Morto papa Eugenio IV il 23 febbraio 1447, i cardinali presenti a Roma del Sacro Collegio si riunirono il 4 marzo a conclave per eleggere il nuovo pontefice, nel convento dei Domenicani di Santa Maria sopra Minerva, dove era stato il precedente.
I cardinali erano 18, e già al primo scrutino 10 voti erano andati al cardinale Prospero Colonna, e 8 al cardinale Domenico Capranica. I due rappresentanti erano oltre che i più potenti di Roma i più in vista della riunione, e la votazione aveva seguito questo indirizzo, non altre qualità specifiche.
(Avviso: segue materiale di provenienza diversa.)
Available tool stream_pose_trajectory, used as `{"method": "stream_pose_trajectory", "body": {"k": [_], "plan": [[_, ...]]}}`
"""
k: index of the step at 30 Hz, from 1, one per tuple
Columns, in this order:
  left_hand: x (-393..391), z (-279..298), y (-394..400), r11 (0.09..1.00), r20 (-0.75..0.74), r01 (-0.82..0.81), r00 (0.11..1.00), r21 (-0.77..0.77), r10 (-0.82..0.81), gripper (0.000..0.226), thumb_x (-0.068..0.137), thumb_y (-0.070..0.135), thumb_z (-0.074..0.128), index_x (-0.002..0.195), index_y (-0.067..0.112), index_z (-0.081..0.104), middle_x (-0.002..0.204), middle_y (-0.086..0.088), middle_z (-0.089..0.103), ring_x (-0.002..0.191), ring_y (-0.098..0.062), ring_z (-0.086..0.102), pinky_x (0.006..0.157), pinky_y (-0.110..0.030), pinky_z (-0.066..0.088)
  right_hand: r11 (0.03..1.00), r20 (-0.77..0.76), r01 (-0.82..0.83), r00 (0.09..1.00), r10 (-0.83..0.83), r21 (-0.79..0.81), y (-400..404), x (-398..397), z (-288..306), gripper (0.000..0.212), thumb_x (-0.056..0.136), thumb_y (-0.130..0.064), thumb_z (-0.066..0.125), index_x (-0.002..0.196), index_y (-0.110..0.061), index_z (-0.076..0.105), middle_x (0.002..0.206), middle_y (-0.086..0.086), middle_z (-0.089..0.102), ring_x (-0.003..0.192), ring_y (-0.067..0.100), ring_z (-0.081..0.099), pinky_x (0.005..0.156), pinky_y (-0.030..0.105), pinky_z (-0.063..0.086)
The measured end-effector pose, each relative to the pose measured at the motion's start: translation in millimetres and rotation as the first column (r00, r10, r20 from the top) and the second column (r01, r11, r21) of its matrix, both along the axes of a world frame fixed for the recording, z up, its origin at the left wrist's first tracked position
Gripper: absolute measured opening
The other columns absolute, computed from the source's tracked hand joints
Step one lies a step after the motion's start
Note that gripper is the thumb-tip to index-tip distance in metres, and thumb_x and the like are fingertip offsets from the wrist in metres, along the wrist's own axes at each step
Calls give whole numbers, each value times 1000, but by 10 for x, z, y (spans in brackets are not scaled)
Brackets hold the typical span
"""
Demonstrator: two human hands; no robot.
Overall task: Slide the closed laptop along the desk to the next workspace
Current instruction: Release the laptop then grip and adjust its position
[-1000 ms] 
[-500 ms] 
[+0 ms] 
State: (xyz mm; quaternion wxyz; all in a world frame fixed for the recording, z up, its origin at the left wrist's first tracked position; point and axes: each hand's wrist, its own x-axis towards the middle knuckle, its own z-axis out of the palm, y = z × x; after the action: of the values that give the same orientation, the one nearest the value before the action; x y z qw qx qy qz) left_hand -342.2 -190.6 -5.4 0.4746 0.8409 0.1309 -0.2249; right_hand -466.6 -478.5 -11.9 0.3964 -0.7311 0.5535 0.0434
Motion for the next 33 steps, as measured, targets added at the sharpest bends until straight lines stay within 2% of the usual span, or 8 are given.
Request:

Alcuni cardinali fecero alcune considerazioni: la prima era quella di sbrigarsi ad eleggere un papa, e la seconda era un po' legata alla situazione politica-militare ancora caotica. Infatti il cardinale Le Juni, un po' infastidito che alla seconda votazione tre voti erano andati al cardinale Parentuncelli (come dire dispersi) un po' infastidito si alzò per dire "Sbrighiamoci ad eleggere un papa; la città è perturbata; il re Alfonso d'Aragona si trova quasi alle porte di Roma; il duca di Savoia (l'antipapa Felice V) cospira contro di noi; lo Sforza è nostro nemico..." e proseguì dicendo "...Dio ci ha dato una persona eccellente, il cardinale Colonna, e gli mancano solo due voti.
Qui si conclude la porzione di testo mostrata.